Hiring for ‘talent’ is too vague to be useful. Recruiters and hiring managers alike use ‘talent’ as a buzzword to describe the kind of people they want to hire. But, like other buzzwords, ‘talent’ is a fuzzy concept. Nobody knows what it is or how to measure it. It’s meant to be ‘natural’ and spotting it is meant to be intuitive.

But like anything else deemed ‘natural’, the idea of inborn talent greases a slippery slope. For, more often than not, ‘natural’ is just a euphemism for “something I like.” And ‘talent’ is just a euphemism for “someone I like.” Focusing on talent limits employees and employers alike because it glosses over specific skills in favor of intuition and flattery. It also downplays the value of hard work.

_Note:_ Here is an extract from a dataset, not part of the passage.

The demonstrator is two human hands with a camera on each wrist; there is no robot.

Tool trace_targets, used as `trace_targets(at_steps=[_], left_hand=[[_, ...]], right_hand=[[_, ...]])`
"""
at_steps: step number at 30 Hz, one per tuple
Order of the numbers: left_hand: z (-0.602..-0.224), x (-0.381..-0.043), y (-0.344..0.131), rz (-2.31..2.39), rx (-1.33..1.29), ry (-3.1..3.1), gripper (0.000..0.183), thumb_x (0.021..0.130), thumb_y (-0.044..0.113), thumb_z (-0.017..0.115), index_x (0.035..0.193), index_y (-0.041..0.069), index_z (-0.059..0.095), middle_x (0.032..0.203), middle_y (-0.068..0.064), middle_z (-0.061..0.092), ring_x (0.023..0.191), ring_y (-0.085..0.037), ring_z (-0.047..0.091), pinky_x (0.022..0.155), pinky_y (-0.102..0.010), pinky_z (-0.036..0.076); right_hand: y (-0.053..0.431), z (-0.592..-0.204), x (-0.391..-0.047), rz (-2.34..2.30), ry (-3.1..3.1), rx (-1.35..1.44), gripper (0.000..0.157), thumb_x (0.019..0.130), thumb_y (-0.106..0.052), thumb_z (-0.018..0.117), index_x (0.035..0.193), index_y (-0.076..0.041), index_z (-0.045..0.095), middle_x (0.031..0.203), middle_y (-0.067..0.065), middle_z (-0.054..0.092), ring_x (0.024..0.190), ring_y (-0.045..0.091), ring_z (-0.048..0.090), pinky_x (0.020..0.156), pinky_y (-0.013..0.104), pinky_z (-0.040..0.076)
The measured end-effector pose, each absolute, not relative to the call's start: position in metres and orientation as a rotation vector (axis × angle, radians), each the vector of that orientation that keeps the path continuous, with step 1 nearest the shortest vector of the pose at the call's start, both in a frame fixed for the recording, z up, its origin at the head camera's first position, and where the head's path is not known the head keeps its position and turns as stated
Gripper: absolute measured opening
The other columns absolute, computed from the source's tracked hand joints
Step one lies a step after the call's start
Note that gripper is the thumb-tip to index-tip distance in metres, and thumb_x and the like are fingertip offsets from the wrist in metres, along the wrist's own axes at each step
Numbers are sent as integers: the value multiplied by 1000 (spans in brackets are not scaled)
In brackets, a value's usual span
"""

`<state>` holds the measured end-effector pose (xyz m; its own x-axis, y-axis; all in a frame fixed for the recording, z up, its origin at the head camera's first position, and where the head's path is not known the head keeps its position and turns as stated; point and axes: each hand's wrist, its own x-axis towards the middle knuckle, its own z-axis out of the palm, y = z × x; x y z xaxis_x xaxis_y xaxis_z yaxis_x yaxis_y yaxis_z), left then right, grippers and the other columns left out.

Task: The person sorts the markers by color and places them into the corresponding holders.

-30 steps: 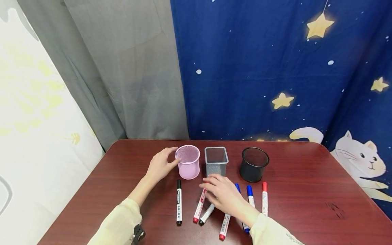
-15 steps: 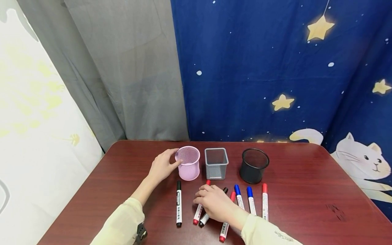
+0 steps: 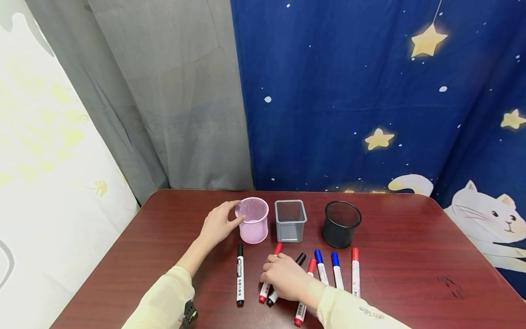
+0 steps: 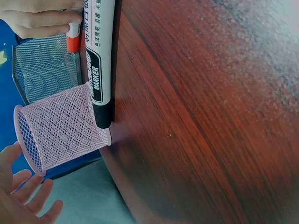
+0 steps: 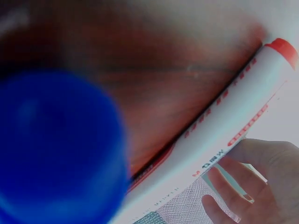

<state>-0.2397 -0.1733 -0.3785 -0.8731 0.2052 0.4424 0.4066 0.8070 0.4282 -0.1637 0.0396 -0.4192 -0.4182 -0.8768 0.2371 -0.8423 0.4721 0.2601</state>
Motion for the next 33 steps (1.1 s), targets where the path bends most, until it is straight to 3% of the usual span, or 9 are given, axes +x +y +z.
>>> trace_targets(at_steps=[7, 15, 26, 33], left_hand=[[-379, -240, -173, -742, -448, -2625, 49, 77, 25, 73, 118, 4, 59, 109, -12, 62, 100, -28, 58, 77, -47, 46], [-377, -239, -172, -743, -441, -2636, 49, 77, 28, 73, 118, 5, 59, 109, -12, 62, 100, -28, 58, 77, -47, 46], [-381, -240, -174, -732, -436, -2639, 48, 78, 26, 72, 118, 5, 59, 109, -11, 62, 99, -28, 58, 76, -48, 46], [-381, -240, -174, -746, -431, -2637, 47, 77, 27, 72, 118, 6, 59, 109, -11, 62, 98, -28, 59, 75, -48, 46]], right_hand=[[37, -420, -166, -188, -2374, 1467, 22, 62, -9, 70, 74, -27, 67, 69, -13, 55, 72, 9, 50, 64, 24, 39], [35, -416, -168, -210, -2456, 1498, 26, 64, -10, 71, 81, -30, 70, 76, -16, 58, 77, 7, 51, 63, 23, 38], [39, -422, -172, -132, -2375, 1536, 19, 68, -11, 69, 77, -28, 66, 72, -15, 57, 73, 7, 51, 58, 21, 36], [45, -413, -172, -27, -2276, 1605, 13, 75, -16, 69, 84, -24, 65, 77, -13, 59, 77, 7, 52, 68, 21, 41]])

How skills and talent differ

‘Skills’ and ‘talent’ are not synonyms. Talent is general and innate. Skills are specific and learned. If I look for a ‘talented’ writer to join my team, I’ll send myself on a search for a unicorn. But if I look for someone who has taken the time and effort to develop:

  • Solid research skills
  • A good grasp of grammar
  • Strong logical reasoning skills
  • And the skill to accept edits with grace

Then I’ll be able to find a good writer.

How to hire for skills

First, run a skills gap analysis

Running a formal skills gap analysis isn’t as trendy as searching for ‘top talent’, but it’s more effective. Conducting a skills gap analysis helps you identify the skills your team needs to meet your business goals. Here’s a tutorial on how to run one. Once you identify the skills you need to scale, you can winnow them down into specific jobs.

Then:

Write skills-based job descriptions

Traditional job descriptions focus on proxies for skills, not on skills themselves. Proxies for skills include college degrees, years of experience and specific knowledge of software packages. But, these proxies don’t necessarily indicate underlying skills — for example, coding ability has no correlation with fancy or advanced college degrees. Only ask for what you need, not for proxies.

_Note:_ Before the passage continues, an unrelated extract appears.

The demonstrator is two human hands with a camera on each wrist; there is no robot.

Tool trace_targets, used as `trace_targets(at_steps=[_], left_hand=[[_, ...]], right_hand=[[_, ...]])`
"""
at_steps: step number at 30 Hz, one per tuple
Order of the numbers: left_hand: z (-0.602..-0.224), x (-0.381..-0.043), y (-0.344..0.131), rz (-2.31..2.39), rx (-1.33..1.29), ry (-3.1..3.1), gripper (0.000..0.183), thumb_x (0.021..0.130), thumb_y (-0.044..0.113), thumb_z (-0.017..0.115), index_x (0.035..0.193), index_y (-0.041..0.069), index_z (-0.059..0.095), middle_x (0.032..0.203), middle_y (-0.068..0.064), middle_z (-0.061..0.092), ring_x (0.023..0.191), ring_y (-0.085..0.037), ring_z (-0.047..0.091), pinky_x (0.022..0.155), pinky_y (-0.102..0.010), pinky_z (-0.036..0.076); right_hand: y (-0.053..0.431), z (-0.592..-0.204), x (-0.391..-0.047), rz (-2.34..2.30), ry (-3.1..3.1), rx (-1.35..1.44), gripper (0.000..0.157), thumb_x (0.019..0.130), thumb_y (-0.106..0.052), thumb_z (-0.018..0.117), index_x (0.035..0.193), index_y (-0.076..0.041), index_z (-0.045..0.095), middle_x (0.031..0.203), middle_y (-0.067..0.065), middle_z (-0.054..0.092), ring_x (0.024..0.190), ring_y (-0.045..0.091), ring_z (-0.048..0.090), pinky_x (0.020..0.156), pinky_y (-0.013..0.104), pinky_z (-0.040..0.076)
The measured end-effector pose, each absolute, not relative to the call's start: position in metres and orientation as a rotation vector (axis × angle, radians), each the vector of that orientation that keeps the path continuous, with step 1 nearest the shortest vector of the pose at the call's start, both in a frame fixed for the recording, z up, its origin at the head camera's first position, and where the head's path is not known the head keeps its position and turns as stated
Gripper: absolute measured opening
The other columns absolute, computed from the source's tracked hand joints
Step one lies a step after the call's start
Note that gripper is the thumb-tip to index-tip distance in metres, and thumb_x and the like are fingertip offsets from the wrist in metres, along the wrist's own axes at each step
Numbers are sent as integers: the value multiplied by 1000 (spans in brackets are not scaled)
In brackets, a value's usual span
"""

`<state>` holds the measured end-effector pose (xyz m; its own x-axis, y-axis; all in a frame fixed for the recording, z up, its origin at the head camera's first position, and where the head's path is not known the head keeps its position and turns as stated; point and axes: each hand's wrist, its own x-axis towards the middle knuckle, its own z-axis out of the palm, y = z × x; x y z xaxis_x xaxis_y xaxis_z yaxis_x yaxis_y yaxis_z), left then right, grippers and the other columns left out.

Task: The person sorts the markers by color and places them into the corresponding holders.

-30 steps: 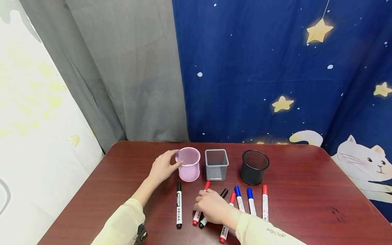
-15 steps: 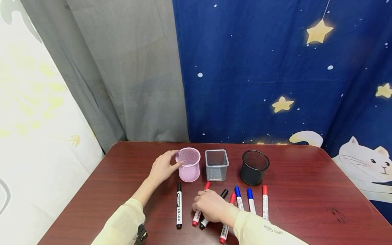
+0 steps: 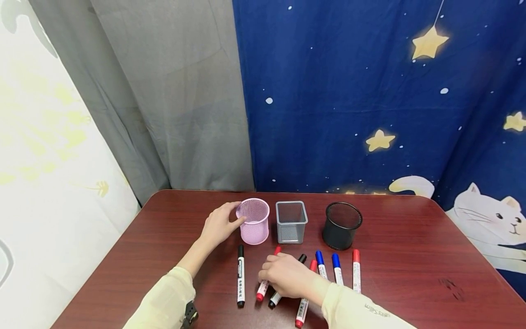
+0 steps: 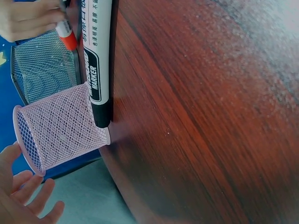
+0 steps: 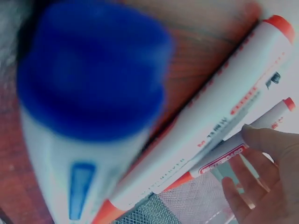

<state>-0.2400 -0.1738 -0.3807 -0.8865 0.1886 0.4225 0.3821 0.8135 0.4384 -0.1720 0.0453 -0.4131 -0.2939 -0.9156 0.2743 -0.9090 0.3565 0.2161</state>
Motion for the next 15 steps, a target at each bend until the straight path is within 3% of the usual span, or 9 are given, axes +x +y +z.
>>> trace_targets(at_steps=[6, 15], left_hand=[[-379, -239, -173, -742, -431, -2641, 47, 78, 28, 72, 118, 7, 59, 109, -11, 62, 98, -28, 59, 74, -48, 47], [-379, -239, -174, -730, -423, -2645, 48, 77, 28, 72, 118, 6, 60, 108, -10, 62, 99, -28, 59, 75, -48, 46]], right_hand=[[50, -405, -171, 136, -2249, 1650, 17, 77, -17, 69, 93, -22, 65, 86, -14, 61, 83, 4, 52, 75, 19, 41], [55, -390, -163, 464, -2212, 1662, 18, 79, -16, 69, 97, -19, 64, 87, -13, 59, 83, 0, 52, 74, 14, 39]])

Structure your interview process

Structured interviews are designed to assess job-relevant skills. They are more effective than their unstructured, intuitive counterparts. To structure an interview effectively, hiring managers and recruiters draft a list of job-related skills and craft specific questions to measure each of those skills. For more instruction on how to design a structured interview process, here’s a tutorial and an ebook.

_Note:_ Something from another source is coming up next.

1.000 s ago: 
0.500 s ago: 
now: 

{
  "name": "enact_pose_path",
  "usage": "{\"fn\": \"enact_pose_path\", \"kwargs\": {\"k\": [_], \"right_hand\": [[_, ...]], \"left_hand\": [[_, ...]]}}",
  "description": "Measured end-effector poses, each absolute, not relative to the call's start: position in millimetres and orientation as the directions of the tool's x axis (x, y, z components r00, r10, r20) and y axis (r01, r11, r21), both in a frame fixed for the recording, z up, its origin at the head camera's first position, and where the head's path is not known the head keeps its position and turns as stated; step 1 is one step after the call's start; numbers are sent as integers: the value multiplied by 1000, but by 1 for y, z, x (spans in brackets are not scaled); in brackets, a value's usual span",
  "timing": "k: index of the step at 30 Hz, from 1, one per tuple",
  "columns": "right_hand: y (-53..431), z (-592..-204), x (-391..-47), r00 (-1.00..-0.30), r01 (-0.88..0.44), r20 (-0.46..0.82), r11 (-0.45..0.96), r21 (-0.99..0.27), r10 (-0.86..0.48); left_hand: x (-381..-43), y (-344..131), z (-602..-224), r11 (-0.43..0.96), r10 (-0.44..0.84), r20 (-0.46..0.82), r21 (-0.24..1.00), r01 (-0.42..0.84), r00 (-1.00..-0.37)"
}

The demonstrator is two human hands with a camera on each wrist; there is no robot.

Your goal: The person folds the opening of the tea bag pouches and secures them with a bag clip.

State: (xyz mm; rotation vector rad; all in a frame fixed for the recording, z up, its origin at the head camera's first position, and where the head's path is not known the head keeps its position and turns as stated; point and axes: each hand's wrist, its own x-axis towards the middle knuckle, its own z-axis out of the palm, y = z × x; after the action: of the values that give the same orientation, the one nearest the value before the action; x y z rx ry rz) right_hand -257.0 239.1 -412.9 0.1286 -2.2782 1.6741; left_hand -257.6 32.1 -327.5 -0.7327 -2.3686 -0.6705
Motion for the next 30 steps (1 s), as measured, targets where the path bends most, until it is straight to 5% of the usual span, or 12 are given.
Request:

Simulate real work tasks with assignments

Assignments are the most effective way to assess job-related skills. As anyone who has screened applicants knows, many people are able to talk about their skills and experience (at length). But, you don’t know if they can perform until you ask them to simulate the job you’d like to hire them for. I was reminded of this fact when hiring an editor for my team last year: a lot of people can talk up their editing abilities. But, an editing assignment let the most skilled applicant shine through. When we welcomed her to the team, we hired someone with real skills, not vague promises.